Now I wears my ap'ons high,

Sca'cely ever see you passin' by.

Fare thee well, O Honey, fare thee well.


Now my ap'ons up to my chin,

You pass my do' an' you won' come in,

Fare thee well, O Honey, fare thee well.


Ef I had listened to whut my mama said,

I'd be at home in my mama's bed.

Fare thee well, O Honey, fare thee well.


Grey Funnel Line

Don't mind the rain or the rolling sea, The weary night never worries me. But the hardest time in sailor's day Is to watch the sun as it dies away.     It's one more day on the Grey Funnel Line.


The finest ship that sailed the sea Is still a prison for the likes of me. But give me wings like Noah's dove, I'd fly up harbour to the girl I love.     It's one more day on the Grey Funnel Line.


There was a time my heart was free Like a floating spar on the open sea.

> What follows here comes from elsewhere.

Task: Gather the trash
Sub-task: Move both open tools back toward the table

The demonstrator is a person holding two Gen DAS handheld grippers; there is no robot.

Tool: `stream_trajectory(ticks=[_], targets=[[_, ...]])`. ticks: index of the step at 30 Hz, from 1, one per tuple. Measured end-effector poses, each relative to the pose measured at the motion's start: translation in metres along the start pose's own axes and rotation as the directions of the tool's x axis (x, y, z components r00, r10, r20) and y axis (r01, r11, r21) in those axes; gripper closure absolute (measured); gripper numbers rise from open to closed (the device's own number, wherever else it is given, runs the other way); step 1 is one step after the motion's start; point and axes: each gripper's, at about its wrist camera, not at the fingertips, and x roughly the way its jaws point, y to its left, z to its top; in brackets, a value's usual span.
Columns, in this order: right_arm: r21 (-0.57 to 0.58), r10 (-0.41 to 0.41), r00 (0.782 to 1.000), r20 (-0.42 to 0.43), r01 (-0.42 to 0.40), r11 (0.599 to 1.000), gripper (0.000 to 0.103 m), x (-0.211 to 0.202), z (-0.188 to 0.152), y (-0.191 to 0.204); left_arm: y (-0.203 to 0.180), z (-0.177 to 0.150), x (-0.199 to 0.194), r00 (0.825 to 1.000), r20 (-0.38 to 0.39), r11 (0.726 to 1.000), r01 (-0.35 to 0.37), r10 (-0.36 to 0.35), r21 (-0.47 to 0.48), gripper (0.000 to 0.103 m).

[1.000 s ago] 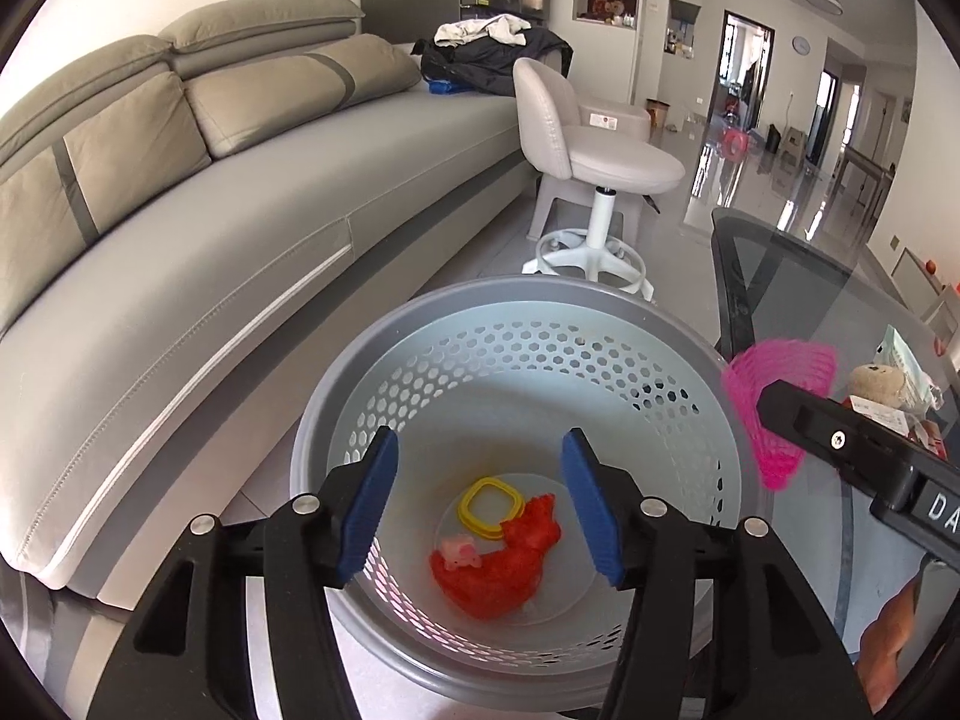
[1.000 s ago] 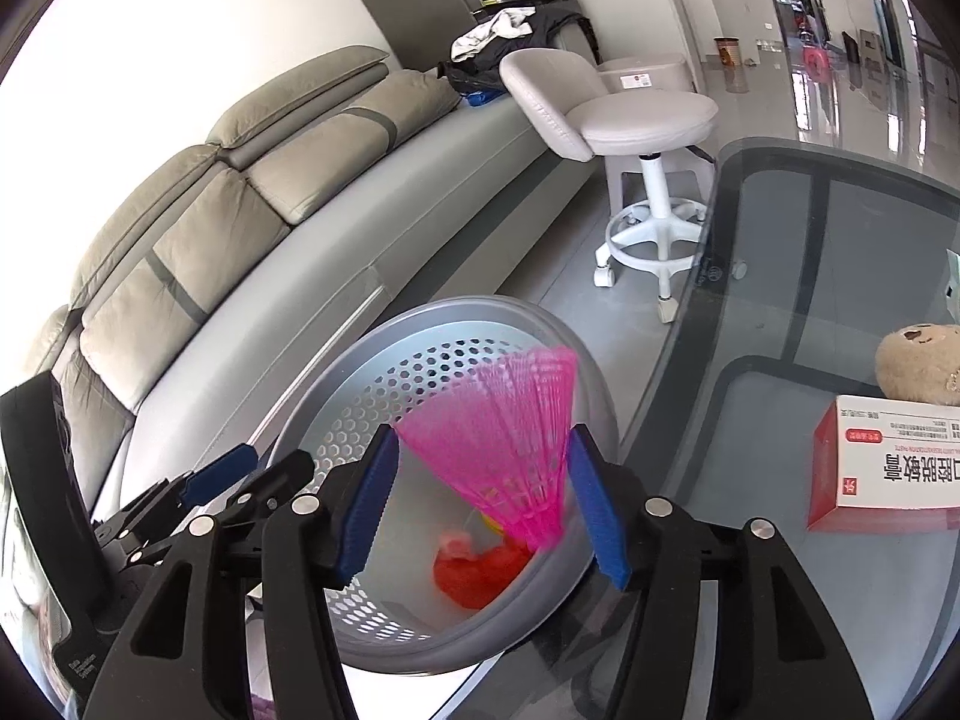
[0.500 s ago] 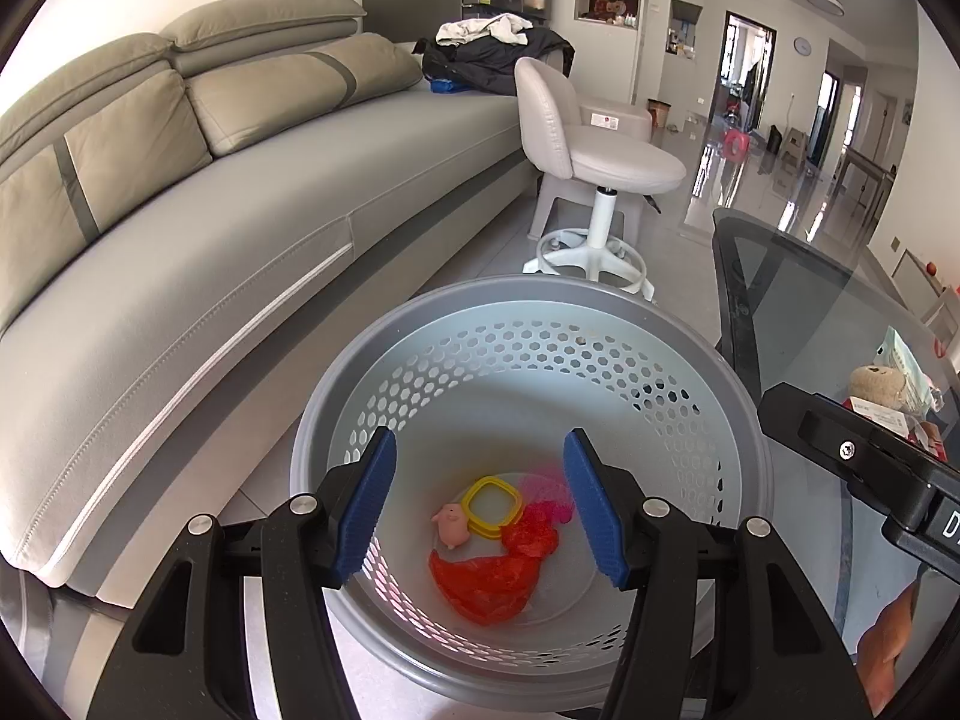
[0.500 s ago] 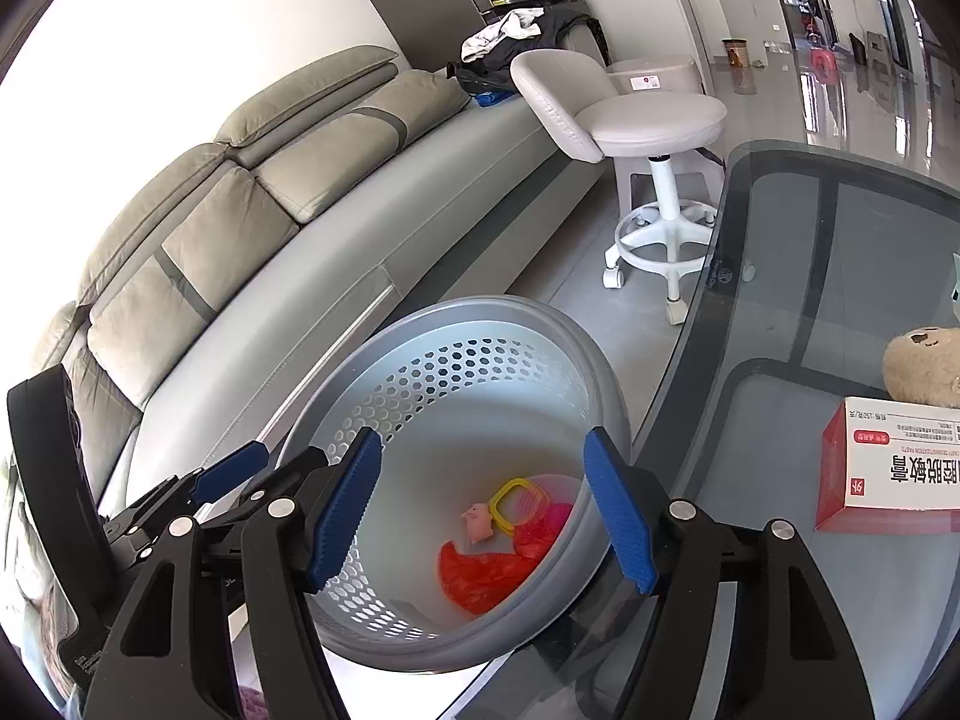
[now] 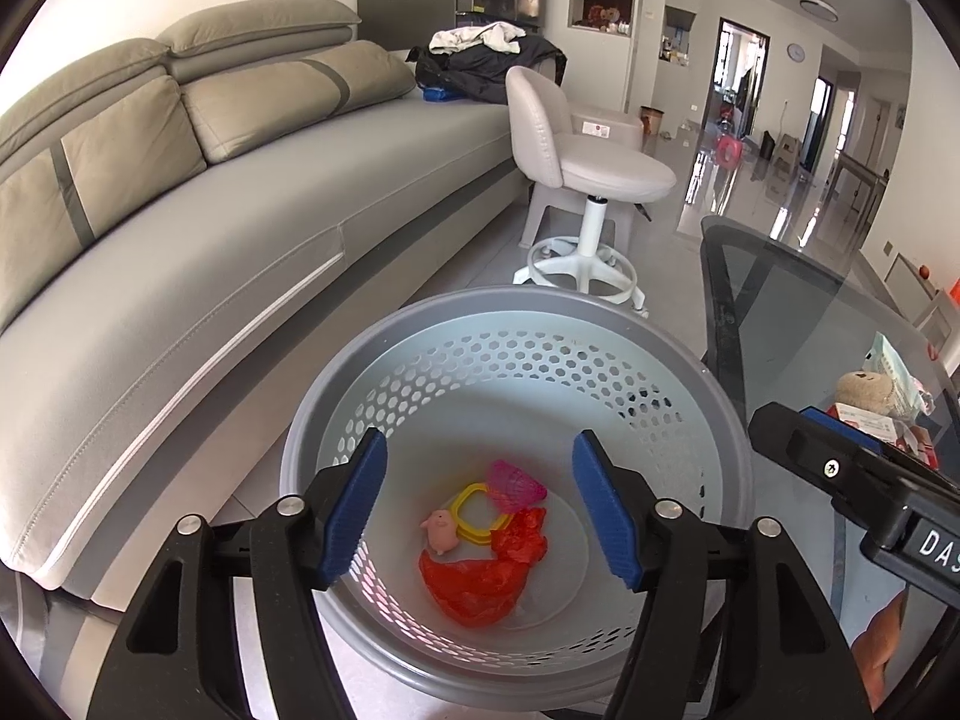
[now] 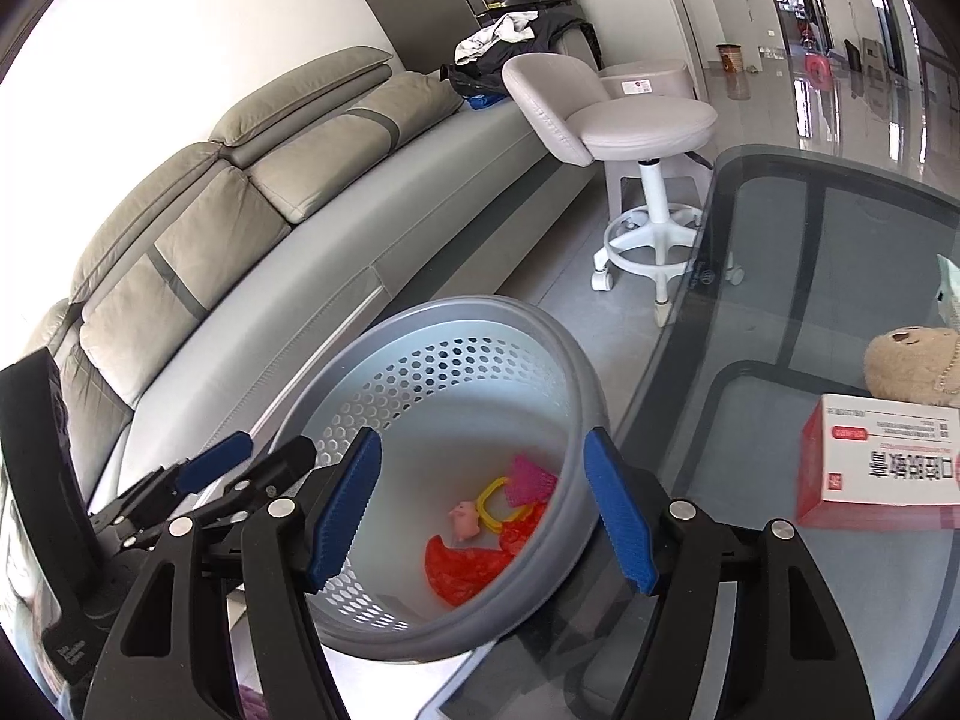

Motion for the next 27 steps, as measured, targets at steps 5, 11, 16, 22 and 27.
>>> stream_trajectory(ticks=[5, 11, 16, 22, 27], targets=[[0.006, -0.032, 0.999, 0.007, 0.032, 0.999, 0.036, -0.01, -0.003, -0.009, -0.012, 0.001, -0.005, 1.0, 0.016, 1.0, 0.016, -0.016, 0.023, 0.035], [0.022, -0.085, 0.996, 0.032, 0.084, 0.996, 0.036, -0.028, -0.007, -0.027, -0.025, 0.001, -0.011, 0.998, 0.03, 0.998, 0.045, -0.046, 0.043, 0.027], [0.037, -0.13, 0.99, 0.063, 0.128, 0.991, 0.034, -0.047, -0.01, -0.043, -0.042, 0.001, -0.015, 0.997, 0.039, 0.996, 0.07, -0.072, 0.056, 0.023], [0.056, -0.189, 0.979, 0.081, 0.185, 0.981, 0.033, -0.069, -0.015, -0.069, -0.066, 0.001, -0.019, 0.993, 0.052, 0.992, 0.098, -0.103, 0.081, 0.021], [0.077, -0.235, 0.969, 0.083, 0.228, 0.971, 0.033, -0.087, -0.021, -0.092, -0.088, -0.001, -0.02, 0.989, 0.049, 0.986, 0.131, -0.137, 0.103, 0.019]])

But now the spar is washed ashore, It comes to rest at my real love's door.     It's one more day on the Grey Funnel Line.


Every time I gaze behind the screws Makes me long for old Peter's shoes. I'd walk right down that silver lane And take my love in my arms again.     It's one more day on the Grey Funnel Line.


Oh Lord, if dreams were only real I'd have my hands on that wooden wheel. And with all my heart I'd turn her round And tell the boys that we're homeward bound.     It's one more day on the Grey Funnel Line.


I'll pass the time like some machine Until blue water turns to green. Then I'll dance on down that walk ashore And sail the Grey Funnel Line no more.     And sail the Grey Funnel Line no more.


© Cyril Tawney 1959


This is first-class cultural appropriation, a black woman sings a song, which is recorded and written down as an approximation by a white man and then passed to another white man, who takes the line, pops it in his song which becomes a classic British 'folk' song.